- **Exercise**: Each line of the data that includes "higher" must be copied.

- **Supplied material**:
===
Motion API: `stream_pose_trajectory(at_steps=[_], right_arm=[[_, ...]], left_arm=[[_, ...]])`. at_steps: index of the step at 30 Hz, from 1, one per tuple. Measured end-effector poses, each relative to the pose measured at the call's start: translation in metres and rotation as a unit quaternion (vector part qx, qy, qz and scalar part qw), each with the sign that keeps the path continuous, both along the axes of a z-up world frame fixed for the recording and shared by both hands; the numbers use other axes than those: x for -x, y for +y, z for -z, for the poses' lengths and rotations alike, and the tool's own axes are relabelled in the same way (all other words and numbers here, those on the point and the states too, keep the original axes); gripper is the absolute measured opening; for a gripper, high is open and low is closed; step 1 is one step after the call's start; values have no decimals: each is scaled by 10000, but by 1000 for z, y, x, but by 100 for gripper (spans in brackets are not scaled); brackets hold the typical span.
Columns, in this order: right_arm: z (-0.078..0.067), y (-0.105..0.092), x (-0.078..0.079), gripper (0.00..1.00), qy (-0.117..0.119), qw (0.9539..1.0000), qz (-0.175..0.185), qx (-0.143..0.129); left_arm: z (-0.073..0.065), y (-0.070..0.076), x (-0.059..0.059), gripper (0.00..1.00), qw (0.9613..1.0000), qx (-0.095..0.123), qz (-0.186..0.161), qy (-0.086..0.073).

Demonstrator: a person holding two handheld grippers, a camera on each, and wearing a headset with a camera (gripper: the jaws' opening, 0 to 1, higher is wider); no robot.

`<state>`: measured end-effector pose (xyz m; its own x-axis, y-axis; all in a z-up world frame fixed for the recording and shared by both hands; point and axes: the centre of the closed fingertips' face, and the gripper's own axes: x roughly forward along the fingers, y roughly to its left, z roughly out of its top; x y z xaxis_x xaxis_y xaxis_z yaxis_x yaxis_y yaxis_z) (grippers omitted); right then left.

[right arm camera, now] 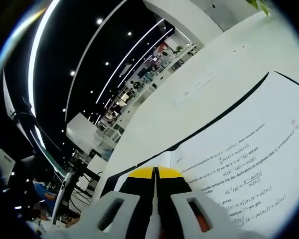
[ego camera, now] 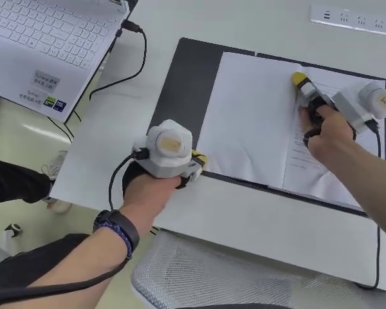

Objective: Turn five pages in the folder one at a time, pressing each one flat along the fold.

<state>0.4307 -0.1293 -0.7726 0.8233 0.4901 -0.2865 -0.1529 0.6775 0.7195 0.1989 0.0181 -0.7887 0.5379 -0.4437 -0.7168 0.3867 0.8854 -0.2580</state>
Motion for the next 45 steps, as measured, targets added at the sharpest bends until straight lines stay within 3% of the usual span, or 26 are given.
stream_pose_trajectory(at_steps=[3,7,10,17,20,24,27,29,32,35,38,45], right_arm=[[6,-3,-8,0,-21,10000,13,43],[3,-1,-16,0,-2,9999,49,90],[0,2,-20,0,-3,9996,-18,282],[-4,0,-36,0,40,9993,175,314],[-4,0,-37,0,36,9993,178,330],[-6,2,-27,0,-189,9983,-65,551],[-5,0,-27,0,-193,9977,-221,616],[-8,5,-19,0,-229,9963,-402,728],[-12,8,-6,0,-244,9962,-492,672],[-17,15,17,0,-307,9930,-803,811],[-19,15,37,0,-434,9923,-840,796],[-16,9,60,0,-480,9901,-985,881]], left_arm=[[0,-1,-1,0,10000,-60,66,-33],[-1,-4,-3,0,9999,-71,122,-48],[-2,-5,-3,0,9998,-81,154,-53],[-1,-5,-3,0,9996,-125,242,-43],[0,-4,-4,0,9996,-114,244,-46],[2,-5,-4,0,9987,-262,401,-173],[2,-4,-5,0,9993,-247,247,-161],[3,-3,-6,0,9997,-147,133,-127],[4,-2,-6,0,9999,-52,94,-111],[4,-3,-6,0,9995,-150,232,-174],[5,-2,-6,0,9996,-88,227,-147],[4,-3,-6,0,9998,-51,163,-124]])
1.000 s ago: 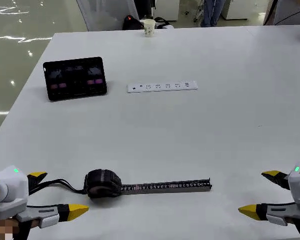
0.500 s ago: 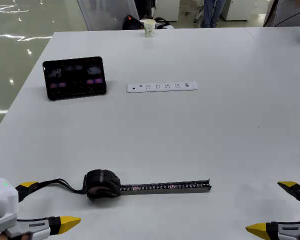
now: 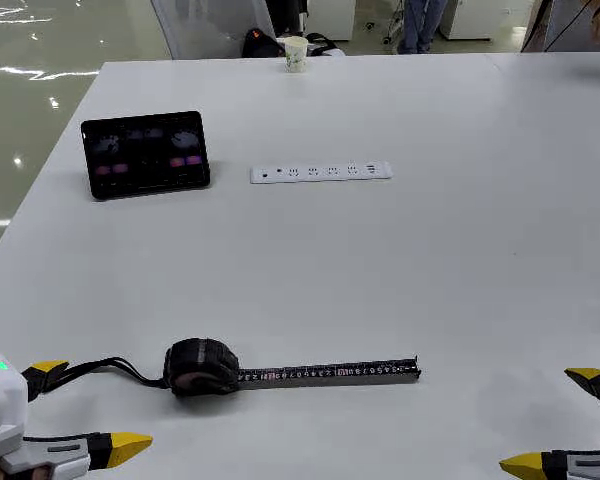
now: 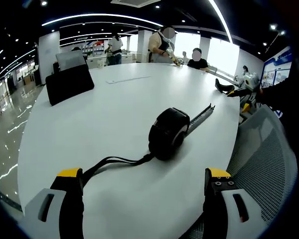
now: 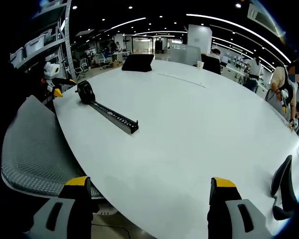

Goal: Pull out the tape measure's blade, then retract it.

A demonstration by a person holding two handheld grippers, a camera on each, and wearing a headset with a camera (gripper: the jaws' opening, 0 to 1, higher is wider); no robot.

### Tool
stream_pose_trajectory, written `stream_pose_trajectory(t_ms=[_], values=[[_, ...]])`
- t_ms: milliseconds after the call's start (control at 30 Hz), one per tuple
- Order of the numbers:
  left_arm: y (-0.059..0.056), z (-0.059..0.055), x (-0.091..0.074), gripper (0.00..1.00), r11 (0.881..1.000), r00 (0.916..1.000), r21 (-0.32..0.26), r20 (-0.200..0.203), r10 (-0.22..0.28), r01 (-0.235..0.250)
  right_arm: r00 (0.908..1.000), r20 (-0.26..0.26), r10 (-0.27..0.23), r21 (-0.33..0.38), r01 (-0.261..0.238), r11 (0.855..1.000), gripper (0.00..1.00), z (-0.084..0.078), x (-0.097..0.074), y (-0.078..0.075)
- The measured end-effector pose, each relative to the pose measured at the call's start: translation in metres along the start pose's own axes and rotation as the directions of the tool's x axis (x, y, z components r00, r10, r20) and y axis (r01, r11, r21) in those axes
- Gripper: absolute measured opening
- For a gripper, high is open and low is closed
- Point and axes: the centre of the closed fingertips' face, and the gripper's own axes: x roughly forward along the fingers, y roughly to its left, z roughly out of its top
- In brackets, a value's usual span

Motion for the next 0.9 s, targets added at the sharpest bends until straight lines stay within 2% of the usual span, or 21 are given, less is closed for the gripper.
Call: stream_pose_trajectory(t_ms=[367, 433, 533, 633, 800, 867, 900], values=[[-0.002, 0.002, 0.002, 0.99, 1.000, 0.9999, 0.024, -0.011, -0.012, 0.012, 0.9999, 0.010, 0.006, -0.043, -0.006, 0.999, 0.99, 0.005, 0.001, -0.002], [0.001, 0.003, 0.002, 0.99, 0.999, 0.9998, 0.041, -0.014, 0.010, -0.009, 0.9999, 0.008, 0.010, -0.040, -0.009, 0.999, 0.99, 0.006, 0.001, -0.001], [0.000, 0.006, 0.002, 0.99, 1.000, 1.0000, 0.011, -0.004, 0.007, -0.007, 0.9998, 0.005, 0.019, -0.050, -0.018, 0.999, 0.99, 0.006, 0.003, -0.001], [-0.001, 0.009, 0.003, 0.99, 1.000, 0.9999, 0.009, 0.005, 0.011, -0.011, 0.9998, -0.003, 0.021, -0.062, -0.022, 0.998, 0.99, 0.006, 0.003, -0.002], [-0.010, 0.012, 0.008, 0.99, 0.999, 0.9999, -0.034, -0.014, 0.010, -0.011, 0.9985, -0.015, 0.053, -0.104, -0.054, 0.993, 0.99, 0.007, 0.006, 0.004], [-0.019, 0.013, 0.012, 0.99, 0.999, 0.9996, -0.041, -0.023, -0.014, 0.013, 0.9950, -0.069, 0.072, -0.131, -0.080, 0.988, 0.99, 0.001, 0.012, 0.007], [-0.022, 0.013, 0.013, 0.99, 0.999, 0.9995, -0.035, -0.027, -0.017, 0.016, 0.9939, -0.065, 0.089, -0.118, -0.096, 0.988, 0.99, 0.001, 0.014, 0.008]])
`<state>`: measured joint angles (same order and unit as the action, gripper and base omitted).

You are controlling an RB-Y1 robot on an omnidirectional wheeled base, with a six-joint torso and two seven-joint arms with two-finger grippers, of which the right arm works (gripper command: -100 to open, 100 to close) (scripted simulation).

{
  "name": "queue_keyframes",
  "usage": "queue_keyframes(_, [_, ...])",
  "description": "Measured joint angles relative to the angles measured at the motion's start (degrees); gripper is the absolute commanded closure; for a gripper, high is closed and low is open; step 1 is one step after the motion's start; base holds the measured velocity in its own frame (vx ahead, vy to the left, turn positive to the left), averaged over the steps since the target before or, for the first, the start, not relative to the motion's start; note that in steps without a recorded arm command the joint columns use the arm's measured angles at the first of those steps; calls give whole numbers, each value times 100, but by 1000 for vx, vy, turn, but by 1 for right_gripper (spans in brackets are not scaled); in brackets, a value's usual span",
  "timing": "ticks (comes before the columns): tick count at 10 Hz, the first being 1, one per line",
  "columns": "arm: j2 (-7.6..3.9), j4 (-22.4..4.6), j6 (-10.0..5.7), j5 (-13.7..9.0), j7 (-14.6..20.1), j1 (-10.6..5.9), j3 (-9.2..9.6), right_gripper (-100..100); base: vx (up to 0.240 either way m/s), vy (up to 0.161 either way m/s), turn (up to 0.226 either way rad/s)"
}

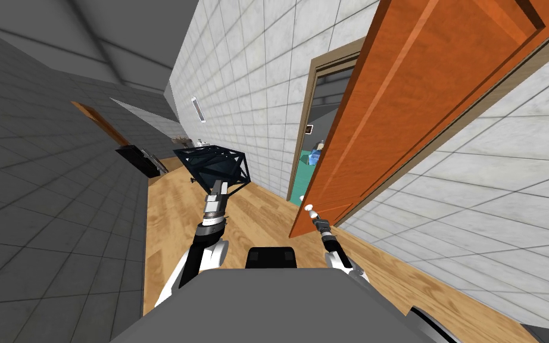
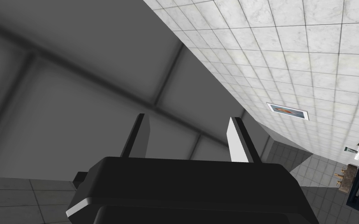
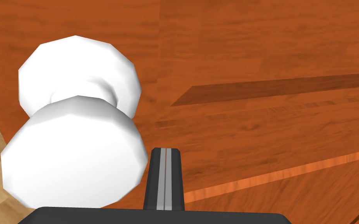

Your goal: Pull the door open

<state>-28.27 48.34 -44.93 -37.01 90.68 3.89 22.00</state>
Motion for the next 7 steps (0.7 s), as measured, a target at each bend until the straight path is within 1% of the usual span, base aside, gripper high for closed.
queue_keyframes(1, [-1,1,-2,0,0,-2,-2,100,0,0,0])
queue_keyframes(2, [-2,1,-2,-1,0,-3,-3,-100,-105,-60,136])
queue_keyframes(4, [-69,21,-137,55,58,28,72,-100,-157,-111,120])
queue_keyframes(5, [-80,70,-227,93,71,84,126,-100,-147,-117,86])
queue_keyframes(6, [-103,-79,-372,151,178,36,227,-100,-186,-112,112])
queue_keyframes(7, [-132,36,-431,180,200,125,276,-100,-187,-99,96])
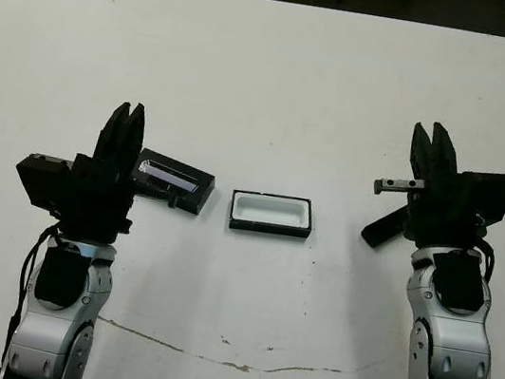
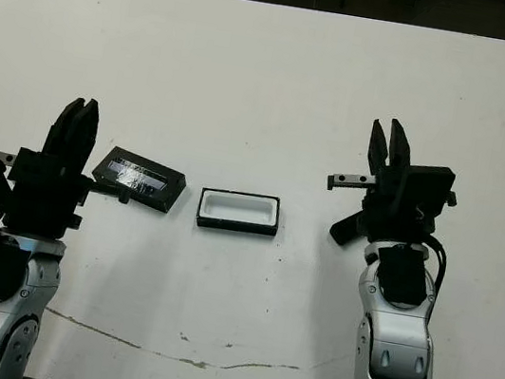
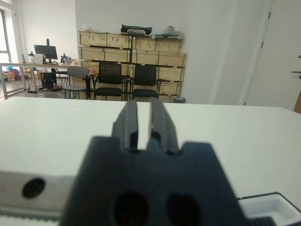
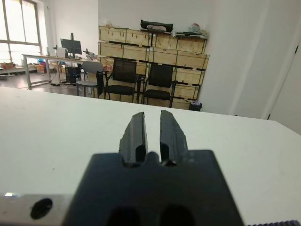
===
- **Task response**:
Demonstrator: a person holding two handheld grippers, a camera on each, and wearing a headset with a camera (gripper: the jaws' opening, 0 to 1, higher is wider); no robot.
A demonstration by a person holding two handheld grippers, a camera on each, and wearing a headset with a camera (gripper: the jaws' opening, 0 to 1, higher is wider); no robot.

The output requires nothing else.